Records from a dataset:
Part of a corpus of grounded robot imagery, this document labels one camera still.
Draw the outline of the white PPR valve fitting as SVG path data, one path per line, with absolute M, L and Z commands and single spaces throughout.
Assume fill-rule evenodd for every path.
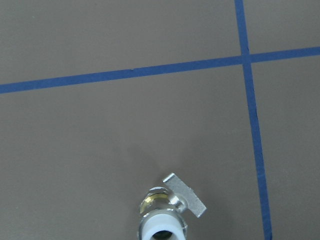
M 139 205 L 139 240 L 186 240 L 188 225 L 183 213 L 189 210 L 200 218 L 207 207 L 194 190 L 174 172 L 166 176 L 164 186 L 148 190 Z

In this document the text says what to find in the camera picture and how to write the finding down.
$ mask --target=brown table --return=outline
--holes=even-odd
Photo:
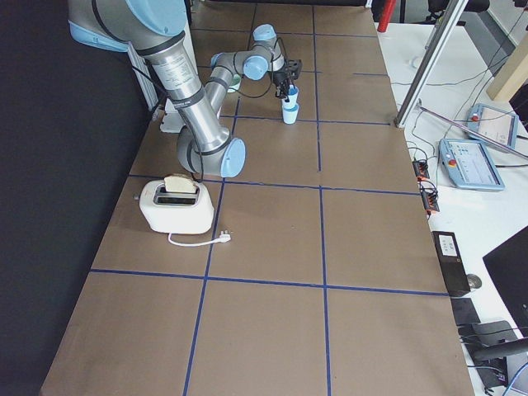
[[[198,248],[134,200],[181,171],[151,124],[42,395],[473,394],[370,11],[198,3],[200,75],[271,23],[304,61],[299,120],[273,92],[229,95],[247,165],[206,182],[213,229],[178,239],[233,240]]]

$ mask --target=black curtain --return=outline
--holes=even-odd
[[[70,37],[66,0],[4,0],[0,31],[0,394],[31,396],[149,115],[126,54]]]

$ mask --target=blue joint cap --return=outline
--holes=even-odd
[[[113,40],[110,37],[100,35],[95,31],[90,31],[82,26],[79,26],[71,21],[69,23],[69,32],[73,39],[81,44],[90,45],[91,47],[99,48],[101,50],[126,52],[129,50],[128,43],[121,43]]]
[[[271,40],[275,39],[276,37],[277,34],[275,33],[275,29],[273,29],[273,26],[269,24],[260,25],[253,31],[253,39],[255,41]]]
[[[183,0],[126,0],[126,5],[154,33],[172,37],[185,29],[187,9]]]
[[[267,60],[261,55],[252,55],[246,59],[244,75],[251,80],[260,80],[267,72]]]
[[[246,162],[246,145],[239,138],[234,138],[225,149],[220,165],[221,177],[237,176]]]
[[[218,54],[214,54],[213,56],[211,56],[211,68],[216,66],[216,62],[218,61],[218,58],[220,57],[221,54],[223,54],[223,52],[220,52]]]

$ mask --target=paper cup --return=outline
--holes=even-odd
[[[228,88],[228,93],[235,92],[235,90],[238,91],[238,89],[240,89],[241,82],[242,77],[240,77],[238,74],[233,75],[233,82],[231,82],[231,85]]]
[[[299,114],[299,103],[295,103],[295,106],[288,109],[282,107],[282,120],[285,124],[294,124],[297,120],[297,115]]]
[[[290,90],[288,91],[288,101],[286,99],[282,100],[282,107],[285,109],[293,109],[297,103],[297,96],[299,95],[299,88],[290,85]]]

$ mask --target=wall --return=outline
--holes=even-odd
[[[510,34],[511,41],[515,45],[519,45],[526,34],[526,26],[528,26],[528,12],[522,12],[522,10],[522,8],[515,7],[512,0],[491,0],[488,10],[489,15],[506,34],[515,25],[519,16],[523,14]]]

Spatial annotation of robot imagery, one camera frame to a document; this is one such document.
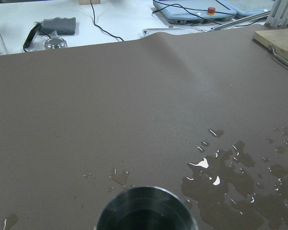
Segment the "steel double jigger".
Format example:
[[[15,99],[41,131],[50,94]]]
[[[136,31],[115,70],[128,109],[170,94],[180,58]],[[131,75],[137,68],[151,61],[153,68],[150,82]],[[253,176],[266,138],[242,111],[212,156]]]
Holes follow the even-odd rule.
[[[172,192],[155,186],[128,189],[102,211],[97,230],[197,230],[195,218]]]

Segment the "brown table mat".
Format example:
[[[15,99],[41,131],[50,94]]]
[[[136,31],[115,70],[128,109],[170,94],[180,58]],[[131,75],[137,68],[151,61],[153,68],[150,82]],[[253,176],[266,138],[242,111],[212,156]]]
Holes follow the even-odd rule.
[[[0,230],[92,230],[145,185],[201,230],[288,230],[288,68],[264,29],[0,56]]]

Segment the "teach pendant with red button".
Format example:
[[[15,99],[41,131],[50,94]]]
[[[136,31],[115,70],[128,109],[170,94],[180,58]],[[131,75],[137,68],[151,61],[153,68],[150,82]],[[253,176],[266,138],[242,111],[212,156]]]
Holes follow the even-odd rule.
[[[155,13],[170,24],[225,22],[237,12],[223,0],[154,0]]]

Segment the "round glass lid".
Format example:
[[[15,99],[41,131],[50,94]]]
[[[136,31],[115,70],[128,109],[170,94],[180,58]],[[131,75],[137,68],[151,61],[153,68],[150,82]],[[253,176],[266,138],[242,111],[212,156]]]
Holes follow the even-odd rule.
[[[67,42],[60,37],[53,37],[46,40],[44,43],[45,50],[67,48]]]

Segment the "metal rod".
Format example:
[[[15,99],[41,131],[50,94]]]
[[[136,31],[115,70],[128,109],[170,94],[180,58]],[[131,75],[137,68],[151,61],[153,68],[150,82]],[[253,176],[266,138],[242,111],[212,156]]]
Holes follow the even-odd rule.
[[[262,19],[264,17],[267,17],[269,15],[269,13],[270,13],[270,11],[266,11],[266,12],[264,11],[262,13],[258,13],[258,14],[247,16],[247,17],[244,17],[244,18],[240,18],[238,20],[235,20],[235,21],[232,21],[232,22],[229,22],[229,23],[225,23],[225,24],[222,24],[222,25],[217,26],[217,27],[212,27],[211,29],[209,29],[209,30],[207,30],[205,32],[219,31],[219,30],[222,30],[222,29],[225,29],[225,28],[229,28],[229,27],[232,27],[232,26],[235,26],[235,25],[247,22],[247,21]]]

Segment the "grey folded cloth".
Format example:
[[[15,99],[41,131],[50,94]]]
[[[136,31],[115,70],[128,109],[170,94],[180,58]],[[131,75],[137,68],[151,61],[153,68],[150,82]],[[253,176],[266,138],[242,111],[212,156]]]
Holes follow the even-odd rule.
[[[76,18],[44,19],[40,31],[50,34],[56,31],[57,35],[74,35],[76,29]]]

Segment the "black handheld tool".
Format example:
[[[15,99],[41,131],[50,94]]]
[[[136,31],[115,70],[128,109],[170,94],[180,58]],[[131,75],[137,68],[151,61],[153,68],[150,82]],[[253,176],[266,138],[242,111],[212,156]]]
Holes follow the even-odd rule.
[[[31,45],[35,35],[37,33],[39,33],[40,29],[42,27],[42,24],[41,23],[37,23],[32,29],[31,31],[29,32],[24,44],[23,44],[23,51],[24,52],[27,52],[27,48],[29,48],[29,46]]]

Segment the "wooden cutting board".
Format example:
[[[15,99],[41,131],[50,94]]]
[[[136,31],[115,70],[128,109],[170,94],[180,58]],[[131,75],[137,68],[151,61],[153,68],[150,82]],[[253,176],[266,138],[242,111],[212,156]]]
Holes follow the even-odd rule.
[[[255,31],[253,39],[267,49],[273,45],[275,52],[288,61],[288,29]]]

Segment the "aluminium frame post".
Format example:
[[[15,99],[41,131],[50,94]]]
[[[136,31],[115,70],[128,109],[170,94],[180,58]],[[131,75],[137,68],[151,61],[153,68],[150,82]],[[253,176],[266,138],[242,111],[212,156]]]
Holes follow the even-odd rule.
[[[288,0],[274,1],[265,25],[270,28],[288,27]]]

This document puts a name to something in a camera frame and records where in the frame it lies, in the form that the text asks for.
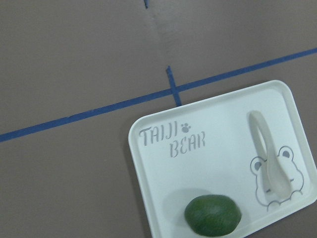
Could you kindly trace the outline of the white bear tray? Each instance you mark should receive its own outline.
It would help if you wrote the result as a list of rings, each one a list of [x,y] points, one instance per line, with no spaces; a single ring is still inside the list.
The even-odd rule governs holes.
[[[292,191],[281,199],[264,180],[262,116]],[[289,87],[272,80],[144,116],[128,142],[151,235],[195,238],[185,221],[187,204],[223,194],[242,212],[231,238],[246,237],[317,199],[317,169]]]

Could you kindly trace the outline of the green avocado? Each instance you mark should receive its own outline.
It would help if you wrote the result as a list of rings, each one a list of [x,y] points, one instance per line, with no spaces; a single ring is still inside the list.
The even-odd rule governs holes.
[[[219,237],[237,228],[242,213],[230,197],[209,194],[191,200],[185,208],[184,217],[193,232],[206,237]]]

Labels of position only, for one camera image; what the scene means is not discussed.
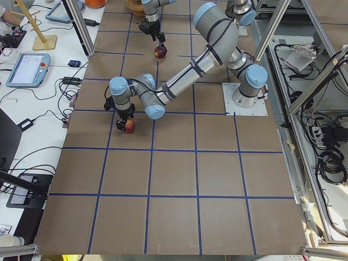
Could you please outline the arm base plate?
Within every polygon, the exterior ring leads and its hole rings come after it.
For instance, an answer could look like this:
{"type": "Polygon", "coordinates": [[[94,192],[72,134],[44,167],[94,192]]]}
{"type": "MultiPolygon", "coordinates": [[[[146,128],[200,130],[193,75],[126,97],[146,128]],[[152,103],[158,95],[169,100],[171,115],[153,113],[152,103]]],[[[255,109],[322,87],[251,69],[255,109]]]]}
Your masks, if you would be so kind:
{"type": "Polygon", "coordinates": [[[239,91],[239,83],[222,83],[225,114],[227,116],[268,116],[264,94],[261,89],[258,96],[244,97],[239,91]]]}

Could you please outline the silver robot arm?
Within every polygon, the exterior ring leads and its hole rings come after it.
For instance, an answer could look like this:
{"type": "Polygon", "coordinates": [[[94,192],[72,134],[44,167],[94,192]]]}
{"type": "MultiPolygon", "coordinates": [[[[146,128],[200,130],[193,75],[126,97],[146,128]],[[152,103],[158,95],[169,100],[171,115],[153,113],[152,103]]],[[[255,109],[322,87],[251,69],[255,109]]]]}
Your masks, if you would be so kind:
{"type": "Polygon", "coordinates": [[[175,3],[176,0],[142,0],[141,4],[145,13],[143,23],[138,23],[139,29],[146,35],[150,35],[153,41],[159,40],[160,47],[165,47],[165,35],[161,31],[158,8],[175,3]]]}
{"type": "Polygon", "coordinates": [[[238,44],[238,29],[233,19],[212,2],[199,7],[193,19],[196,30],[206,40],[204,51],[172,78],[156,88],[151,74],[134,78],[114,77],[109,82],[111,96],[105,110],[116,109],[119,119],[116,128],[126,131],[134,117],[135,106],[130,98],[138,96],[146,115],[157,120],[165,114],[165,106],[175,100],[185,89],[206,76],[214,66],[225,64],[239,79],[239,87],[232,94],[233,103],[243,109],[252,108],[261,88],[268,79],[262,66],[250,62],[238,44]]]}

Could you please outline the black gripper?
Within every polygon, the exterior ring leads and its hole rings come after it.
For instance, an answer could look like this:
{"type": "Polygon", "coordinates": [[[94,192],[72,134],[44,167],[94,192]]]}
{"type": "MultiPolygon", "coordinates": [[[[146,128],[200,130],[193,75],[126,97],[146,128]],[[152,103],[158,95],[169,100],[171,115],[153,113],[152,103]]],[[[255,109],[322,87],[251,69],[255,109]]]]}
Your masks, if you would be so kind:
{"type": "Polygon", "coordinates": [[[163,32],[160,32],[160,21],[143,21],[138,24],[139,29],[146,35],[151,35],[153,41],[159,40],[159,46],[164,47],[166,41],[165,35],[163,32]]]}
{"type": "Polygon", "coordinates": [[[129,118],[134,118],[134,112],[135,112],[135,105],[133,103],[130,104],[130,106],[125,109],[117,109],[117,114],[120,117],[116,122],[116,128],[120,131],[126,131],[126,122],[129,118]]]}

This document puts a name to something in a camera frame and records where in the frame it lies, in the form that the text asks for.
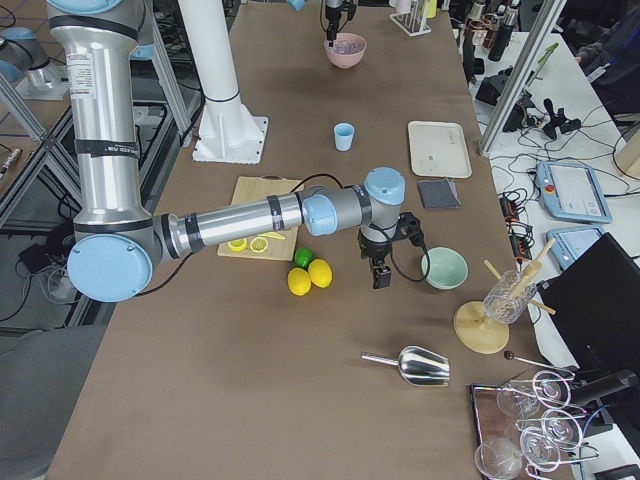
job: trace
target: white tray
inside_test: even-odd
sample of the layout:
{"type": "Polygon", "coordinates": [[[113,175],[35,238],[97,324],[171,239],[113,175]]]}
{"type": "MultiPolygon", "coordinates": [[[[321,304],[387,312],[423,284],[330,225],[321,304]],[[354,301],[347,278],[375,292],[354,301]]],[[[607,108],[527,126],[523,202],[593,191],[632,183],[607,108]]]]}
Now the white tray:
{"type": "Polygon", "coordinates": [[[411,170],[421,177],[471,176],[464,132],[457,123],[409,122],[411,170]]]}

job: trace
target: cutting board
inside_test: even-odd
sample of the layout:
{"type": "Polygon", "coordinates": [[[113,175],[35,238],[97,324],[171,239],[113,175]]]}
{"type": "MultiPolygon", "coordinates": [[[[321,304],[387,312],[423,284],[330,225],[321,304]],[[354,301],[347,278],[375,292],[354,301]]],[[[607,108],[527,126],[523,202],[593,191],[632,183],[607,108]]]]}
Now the cutting board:
{"type": "MultiPolygon", "coordinates": [[[[300,183],[300,180],[238,177],[231,205],[264,200],[269,195],[289,193],[298,183],[300,183]]],[[[218,246],[218,255],[221,257],[256,258],[260,260],[293,260],[298,227],[293,227],[290,230],[281,230],[277,233],[283,235],[284,239],[262,237],[269,242],[269,248],[266,252],[254,253],[248,247],[240,252],[233,252],[226,243],[223,243],[218,246]]],[[[250,243],[254,238],[247,237],[247,243],[250,243]]]]}

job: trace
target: blue cup
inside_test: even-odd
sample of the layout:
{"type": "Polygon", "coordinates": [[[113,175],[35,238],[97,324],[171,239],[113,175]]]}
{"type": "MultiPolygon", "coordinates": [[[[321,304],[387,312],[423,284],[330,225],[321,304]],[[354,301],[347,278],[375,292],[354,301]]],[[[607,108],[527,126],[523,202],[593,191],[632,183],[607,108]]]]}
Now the blue cup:
{"type": "Polygon", "coordinates": [[[339,123],[333,127],[333,136],[336,141],[336,148],[341,152],[346,152],[351,148],[353,135],[356,129],[350,123],[339,123]]]}

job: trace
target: mint green bowl
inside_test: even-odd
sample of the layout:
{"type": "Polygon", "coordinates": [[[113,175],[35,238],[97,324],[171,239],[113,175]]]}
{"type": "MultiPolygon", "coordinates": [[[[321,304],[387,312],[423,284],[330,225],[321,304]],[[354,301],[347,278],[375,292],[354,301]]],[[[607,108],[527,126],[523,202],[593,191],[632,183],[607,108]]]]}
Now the mint green bowl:
{"type": "MultiPolygon", "coordinates": [[[[467,262],[455,250],[446,247],[435,247],[429,250],[431,269],[427,282],[439,290],[451,290],[464,283],[469,275],[467,262]]],[[[422,257],[422,274],[427,269],[427,257],[422,257]]]]}

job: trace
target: computer monitor
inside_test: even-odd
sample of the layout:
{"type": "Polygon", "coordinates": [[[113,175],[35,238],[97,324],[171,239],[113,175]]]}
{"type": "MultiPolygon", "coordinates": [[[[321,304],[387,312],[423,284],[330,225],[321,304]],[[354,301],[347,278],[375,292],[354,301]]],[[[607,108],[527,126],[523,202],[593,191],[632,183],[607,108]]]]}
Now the computer monitor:
{"type": "MultiPolygon", "coordinates": [[[[556,309],[553,323],[581,370],[605,376],[629,369],[640,376],[640,268],[610,233],[539,290],[556,309]]],[[[623,390],[603,402],[640,455],[640,391],[623,390]]]]}

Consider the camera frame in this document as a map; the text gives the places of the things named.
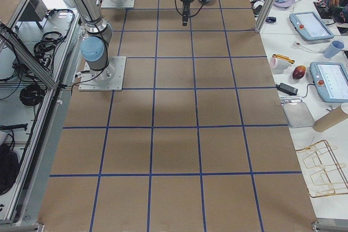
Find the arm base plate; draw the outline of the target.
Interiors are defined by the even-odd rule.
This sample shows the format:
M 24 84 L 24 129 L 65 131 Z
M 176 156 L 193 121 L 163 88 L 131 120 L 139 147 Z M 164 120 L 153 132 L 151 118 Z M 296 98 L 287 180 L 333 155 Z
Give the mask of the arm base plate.
M 110 57 L 108 67 L 99 75 L 96 71 L 90 71 L 87 62 L 82 74 L 79 91 L 121 91 L 125 75 L 126 57 Z
M 132 9 L 135 0 L 100 0 L 100 4 L 103 9 Z

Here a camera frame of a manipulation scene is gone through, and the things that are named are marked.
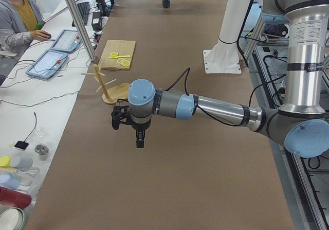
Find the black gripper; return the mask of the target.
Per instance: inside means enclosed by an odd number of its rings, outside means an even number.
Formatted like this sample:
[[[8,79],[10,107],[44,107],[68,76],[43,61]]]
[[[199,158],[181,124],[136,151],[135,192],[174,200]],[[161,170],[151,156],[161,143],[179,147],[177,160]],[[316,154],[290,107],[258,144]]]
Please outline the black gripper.
[[[145,123],[132,123],[132,127],[136,132],[136,147],[137,148],[144,148],[144,138],[145,138],[145,131],[150,127],[151,121],[147,121]]]

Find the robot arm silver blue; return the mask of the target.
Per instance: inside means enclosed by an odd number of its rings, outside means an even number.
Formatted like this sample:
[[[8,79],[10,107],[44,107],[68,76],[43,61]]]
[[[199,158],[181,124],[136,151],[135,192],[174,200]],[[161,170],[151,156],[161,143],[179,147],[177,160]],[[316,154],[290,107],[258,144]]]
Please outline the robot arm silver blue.
[[[286,89],[278,109],[250,108],[177,90],[157,89],[145,79],[129,87],[129,115],[136,145],[144,145],[152,115],[190,119],[205,114],[223,124],[248,127],[300,157],[328,149],[328,123],[320,106],[328,0],[264,0],[264,15],[284,15],[290,22]]]

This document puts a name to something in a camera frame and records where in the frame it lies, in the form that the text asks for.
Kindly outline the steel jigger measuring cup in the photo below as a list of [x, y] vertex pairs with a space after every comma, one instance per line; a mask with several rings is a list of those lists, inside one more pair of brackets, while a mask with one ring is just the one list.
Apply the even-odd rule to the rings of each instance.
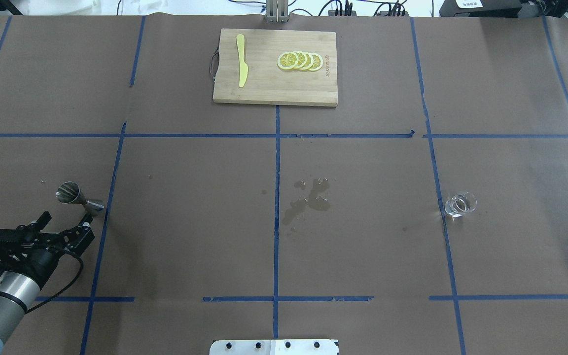
[[81, 205], [87, 214], [98, 216], [105, 210], [102, 200], [88, 199], [83, 194], [80, 186], [73, 181], [67, 181], [61, 184], [56, 190], [56, 198], [61, 204]]

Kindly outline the aluminium frame post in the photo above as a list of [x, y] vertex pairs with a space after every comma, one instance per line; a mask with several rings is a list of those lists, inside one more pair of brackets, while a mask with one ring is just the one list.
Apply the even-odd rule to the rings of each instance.
[[289, 0], [266, 0], [265, 21], [268, 23], [286, 23], [290, 19]]

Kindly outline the black box on desk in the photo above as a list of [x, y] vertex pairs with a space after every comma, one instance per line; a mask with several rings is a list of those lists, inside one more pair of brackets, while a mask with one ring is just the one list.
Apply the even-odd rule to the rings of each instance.
[[439, 16], [516, 18], [521, 9], [521, 0], [445, 0], [439, 9]]

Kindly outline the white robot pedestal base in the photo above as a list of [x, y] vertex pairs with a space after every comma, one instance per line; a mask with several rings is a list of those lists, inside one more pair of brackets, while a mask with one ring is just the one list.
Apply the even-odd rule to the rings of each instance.
[[220, 340], [210, 346], [210, 355], [338, 355], [333, 339]]

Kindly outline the bamboo cutting board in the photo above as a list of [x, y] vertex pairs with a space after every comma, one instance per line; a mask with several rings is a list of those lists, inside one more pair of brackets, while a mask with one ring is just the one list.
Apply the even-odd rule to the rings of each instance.
[[[238, 87], [239, 62], [235, 36], [246, 38], [248, 79]], [[318, 53], [323, 67], [316, 71], [281, 70], [277, 58], [288, 51]], [[306, 30], [221, 29], [219, 63], [213, 100], [226, 104], [336, 107], [338, 105], [337, 36]]]

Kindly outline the lemon slice nearest knife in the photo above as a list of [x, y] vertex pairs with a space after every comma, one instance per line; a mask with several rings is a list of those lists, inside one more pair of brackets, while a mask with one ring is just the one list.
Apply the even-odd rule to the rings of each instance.
[[277, 66], [281, 70], [287, 71], [296, 68], [298, 65], [298, 54], [295, 51], [288, 51], [280, 54], [277, 58]]

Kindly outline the clear glass cup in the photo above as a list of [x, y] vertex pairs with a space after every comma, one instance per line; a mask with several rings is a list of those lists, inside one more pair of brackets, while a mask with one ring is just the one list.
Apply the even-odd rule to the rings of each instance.
[[476, 196], [471, 192], [459, 192], [451, 196], [444, 204], [446, 215], [460, 218], [476, 209]]

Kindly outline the yellow plastic knife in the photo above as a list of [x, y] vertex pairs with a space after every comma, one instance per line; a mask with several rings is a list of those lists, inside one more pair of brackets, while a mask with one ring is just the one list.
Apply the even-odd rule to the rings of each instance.
[[235, 36], [235, 42], [237, 46], [238, 62], [239, 62], [239, 78], [238, 87], [244, 88], [249, 74], [249, 66], [246, 63], [246, 38], [243, 34], [237, 34]]

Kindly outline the lemon slice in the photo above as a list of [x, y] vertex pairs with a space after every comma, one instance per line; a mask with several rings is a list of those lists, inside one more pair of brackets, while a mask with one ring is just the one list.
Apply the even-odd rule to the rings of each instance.
[[316, 72], [320, 70], [324, 66], [324, 58], [318, 53], [309, 53], [313, 59], [313, 63], [311, 67], [309, 67], [309, 71]]
[[302, 70], [309, 62], [309, 57], [307, 56], [307, 52], [303, 52], [300, 50], [296, 50], [294, 52], [297, 55], [297, 63], [293, 67], [295, 70]]
[[306, 56], [306, 63], [300, 68], [303, 71], [311, 69], [314, 65], [314, 55], [313, 53], [304, 52]]

Problem to work on
Copy word for word each line of the data above, from the first through the one containing "joint cap --return=outline", and include no pictures.

Answer area
Part of a corpus of grounded robot imagery, this document labels one camera still.
Draw the outline of the white PPR valve fitting as SVG path data, one path per line, with absolute M, L and Z commands and single spaces throughout.
Assume fill-rule evenodd for every path.
M 139 205 L 139 240 L 186 240 L 188 225 L 183 213 L 189 210 L 200 218 L 207 207 L 194 190 L 174 172 L 166 176 L 164 186 L 148 190 Z

In this document the text says what to find in the camera picture and how to write the finding down.
$ mask --target=brown table --return=outline
--holes=even-odd
Photo:
[[[198,248],[134,200],[181,171],[151,124],[42,395],[473,394],[370,11],[198,3],[200,75],[271,23],[304,61],[299,120],[273,92],[229,95],[247,165],[206,182],[213,229],[178,239],[233,240]]]

$ mask --target=black curtain --return=outline
--holes=even-odd
[[[70,37],[66,0],[4,0],[0,31],[0,394],[31,396],[149,115],[126,54]]]

$ mask --target=blue joint cap --return=outline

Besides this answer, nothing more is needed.